Background information
- Born: Stephanus le Roux Marais 1 February 1896 Aasvogelkop, Bloemfontein District, South Africa
- Died: 25 May 1979 (aged 83) Graaff-Reinet, South Africa
- Genres: Afrikaans art song
- Occupations: Composer, Organist, Music Teacher
- Instruments: Piano, Organ
- Years active: 1918–1979
- Spouse: Edith Johanna Rex

= Stephanus Le Roux Marais =

South African composer (1896–1979)

Stephanus le Roux Marais (1 February 1896 – 25 May 1979) was a South African composer known for his significant contribution to Afrikaans art song.

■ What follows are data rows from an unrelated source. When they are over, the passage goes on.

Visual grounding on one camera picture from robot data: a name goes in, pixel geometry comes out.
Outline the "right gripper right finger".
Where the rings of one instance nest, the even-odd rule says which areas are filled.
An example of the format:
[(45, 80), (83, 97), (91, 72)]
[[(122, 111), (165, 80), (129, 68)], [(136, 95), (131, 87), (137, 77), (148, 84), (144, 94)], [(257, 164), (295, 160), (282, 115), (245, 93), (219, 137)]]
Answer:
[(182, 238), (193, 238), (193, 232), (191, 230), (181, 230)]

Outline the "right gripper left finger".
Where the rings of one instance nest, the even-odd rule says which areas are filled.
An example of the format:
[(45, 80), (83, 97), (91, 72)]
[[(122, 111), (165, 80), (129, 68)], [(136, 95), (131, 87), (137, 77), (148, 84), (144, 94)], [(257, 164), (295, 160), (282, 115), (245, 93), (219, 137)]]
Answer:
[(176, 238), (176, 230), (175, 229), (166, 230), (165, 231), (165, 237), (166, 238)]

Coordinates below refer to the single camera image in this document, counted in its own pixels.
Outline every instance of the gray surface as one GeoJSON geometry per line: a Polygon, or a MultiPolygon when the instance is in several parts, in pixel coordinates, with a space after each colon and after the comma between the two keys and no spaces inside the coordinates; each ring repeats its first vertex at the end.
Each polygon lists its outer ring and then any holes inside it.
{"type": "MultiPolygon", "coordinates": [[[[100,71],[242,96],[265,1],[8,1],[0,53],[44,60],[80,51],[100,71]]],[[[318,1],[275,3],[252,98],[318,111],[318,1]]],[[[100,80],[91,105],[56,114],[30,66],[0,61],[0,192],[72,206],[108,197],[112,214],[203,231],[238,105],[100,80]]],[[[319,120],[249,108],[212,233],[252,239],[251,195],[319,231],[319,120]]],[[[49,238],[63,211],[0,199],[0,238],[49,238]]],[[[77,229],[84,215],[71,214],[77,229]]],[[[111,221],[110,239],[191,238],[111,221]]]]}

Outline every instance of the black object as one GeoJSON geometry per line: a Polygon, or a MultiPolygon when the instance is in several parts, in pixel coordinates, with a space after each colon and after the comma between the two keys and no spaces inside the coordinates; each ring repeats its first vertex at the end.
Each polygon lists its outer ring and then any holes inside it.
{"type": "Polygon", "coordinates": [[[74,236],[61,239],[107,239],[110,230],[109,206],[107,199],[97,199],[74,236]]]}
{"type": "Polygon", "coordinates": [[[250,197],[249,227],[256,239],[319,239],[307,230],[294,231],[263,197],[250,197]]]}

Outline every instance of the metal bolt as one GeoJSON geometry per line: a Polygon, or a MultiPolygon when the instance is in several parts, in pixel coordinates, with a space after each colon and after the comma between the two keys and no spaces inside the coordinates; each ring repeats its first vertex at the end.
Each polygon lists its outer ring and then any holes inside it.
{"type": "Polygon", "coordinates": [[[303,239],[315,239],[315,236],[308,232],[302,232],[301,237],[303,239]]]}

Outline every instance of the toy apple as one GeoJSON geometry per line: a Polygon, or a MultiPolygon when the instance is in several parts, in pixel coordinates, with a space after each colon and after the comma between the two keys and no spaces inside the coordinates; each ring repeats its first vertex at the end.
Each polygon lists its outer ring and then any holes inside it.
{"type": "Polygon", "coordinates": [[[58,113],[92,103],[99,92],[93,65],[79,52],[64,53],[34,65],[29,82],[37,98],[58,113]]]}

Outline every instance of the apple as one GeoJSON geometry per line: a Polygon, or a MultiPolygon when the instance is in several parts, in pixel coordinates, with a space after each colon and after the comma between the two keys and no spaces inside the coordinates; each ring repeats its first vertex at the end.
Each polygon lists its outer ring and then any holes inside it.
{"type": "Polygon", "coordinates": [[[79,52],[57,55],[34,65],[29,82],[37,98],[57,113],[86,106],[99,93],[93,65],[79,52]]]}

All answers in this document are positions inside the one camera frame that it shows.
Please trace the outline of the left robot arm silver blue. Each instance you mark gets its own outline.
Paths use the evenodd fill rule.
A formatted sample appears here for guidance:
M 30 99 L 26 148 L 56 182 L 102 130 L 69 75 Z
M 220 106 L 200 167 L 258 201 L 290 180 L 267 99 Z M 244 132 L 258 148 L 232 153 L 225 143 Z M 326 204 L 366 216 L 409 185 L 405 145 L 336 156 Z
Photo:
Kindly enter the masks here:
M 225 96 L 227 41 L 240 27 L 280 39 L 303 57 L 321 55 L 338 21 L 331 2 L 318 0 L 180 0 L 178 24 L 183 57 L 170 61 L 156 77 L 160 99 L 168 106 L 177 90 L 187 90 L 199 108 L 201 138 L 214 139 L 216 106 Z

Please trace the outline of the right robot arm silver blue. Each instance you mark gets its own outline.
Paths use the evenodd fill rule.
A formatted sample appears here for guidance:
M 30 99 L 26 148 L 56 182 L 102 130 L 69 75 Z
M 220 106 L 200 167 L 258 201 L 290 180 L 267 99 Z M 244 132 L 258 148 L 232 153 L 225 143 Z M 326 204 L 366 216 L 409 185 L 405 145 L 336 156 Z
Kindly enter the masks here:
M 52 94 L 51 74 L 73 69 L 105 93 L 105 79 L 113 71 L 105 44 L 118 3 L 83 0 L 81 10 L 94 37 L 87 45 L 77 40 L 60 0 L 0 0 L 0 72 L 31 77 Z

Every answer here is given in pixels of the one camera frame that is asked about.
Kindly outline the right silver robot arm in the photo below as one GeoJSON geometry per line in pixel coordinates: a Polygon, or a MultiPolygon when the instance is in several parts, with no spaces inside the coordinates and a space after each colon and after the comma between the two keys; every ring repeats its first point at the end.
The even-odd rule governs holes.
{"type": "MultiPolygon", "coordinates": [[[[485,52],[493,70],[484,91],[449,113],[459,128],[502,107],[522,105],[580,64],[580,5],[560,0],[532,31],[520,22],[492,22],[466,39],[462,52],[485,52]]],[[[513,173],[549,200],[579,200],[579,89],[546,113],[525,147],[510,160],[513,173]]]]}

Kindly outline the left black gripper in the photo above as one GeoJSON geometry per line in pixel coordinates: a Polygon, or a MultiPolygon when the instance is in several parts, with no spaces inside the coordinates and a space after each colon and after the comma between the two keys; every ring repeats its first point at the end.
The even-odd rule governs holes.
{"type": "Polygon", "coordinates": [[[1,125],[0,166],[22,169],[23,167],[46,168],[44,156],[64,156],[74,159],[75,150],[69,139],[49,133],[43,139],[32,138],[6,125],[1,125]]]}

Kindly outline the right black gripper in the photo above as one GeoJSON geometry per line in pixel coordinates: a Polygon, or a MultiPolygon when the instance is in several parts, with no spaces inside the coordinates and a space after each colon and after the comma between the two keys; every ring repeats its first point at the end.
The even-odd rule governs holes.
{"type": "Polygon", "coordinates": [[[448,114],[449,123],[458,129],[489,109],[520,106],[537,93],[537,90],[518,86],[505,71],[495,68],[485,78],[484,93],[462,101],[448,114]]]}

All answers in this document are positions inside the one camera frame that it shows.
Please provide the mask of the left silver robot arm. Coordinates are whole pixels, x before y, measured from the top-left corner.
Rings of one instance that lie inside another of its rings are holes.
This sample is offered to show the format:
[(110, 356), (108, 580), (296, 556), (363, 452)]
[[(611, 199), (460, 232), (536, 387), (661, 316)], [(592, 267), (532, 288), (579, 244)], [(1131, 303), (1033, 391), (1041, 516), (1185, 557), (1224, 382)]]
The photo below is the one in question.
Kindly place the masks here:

==Early life and education==
Stephanus le Roux Marais was born on 1 February 1896, on the farm Aasvogelkop in the district of Bloemfontein, South Africa. His father, Jakobus Francois Marais, was initially a school teacher in the Republic of the Orange Free State and later became the principal of Daljosaphat Elementary School in 1901. Marais’s mother, Brechje Jakoba le Roux, died in 1898, after which his father remarried Hester Helena le Roux, who played a significant role in raising Stephanus and his siblings.

Marais began taking piano lessons at the age of eight. In 1910, after his father was ordained as a minister in Wepener, Marais continued his piano lessons under Miss A. Nowers. He matriculated in 1913 and then enrolled at the Bloemfontein Normal and Polytechnical College in 1914, where he studied music under P.K. de Villiers, who encouraged him to start composing. This marked the beginning of his commitment to a career in music.

In 1921, Marais studied at the South African College of Music under Prof. W.H. Bell (Theory and History of Music), Thomas Barrow-Dowling (Organ), and Pierre de Beer (Piano). He obtained a Teacher's Licentiate in 1923 and subsequently traveled to London to study at the Royal College of Music, earning the Associate of the Royal College of Music (ARCM) diploma in 1924. Returning to South Africa, he started his career as a rural music teacher and church musician, serving the Dutch Reformed Church for 36 years.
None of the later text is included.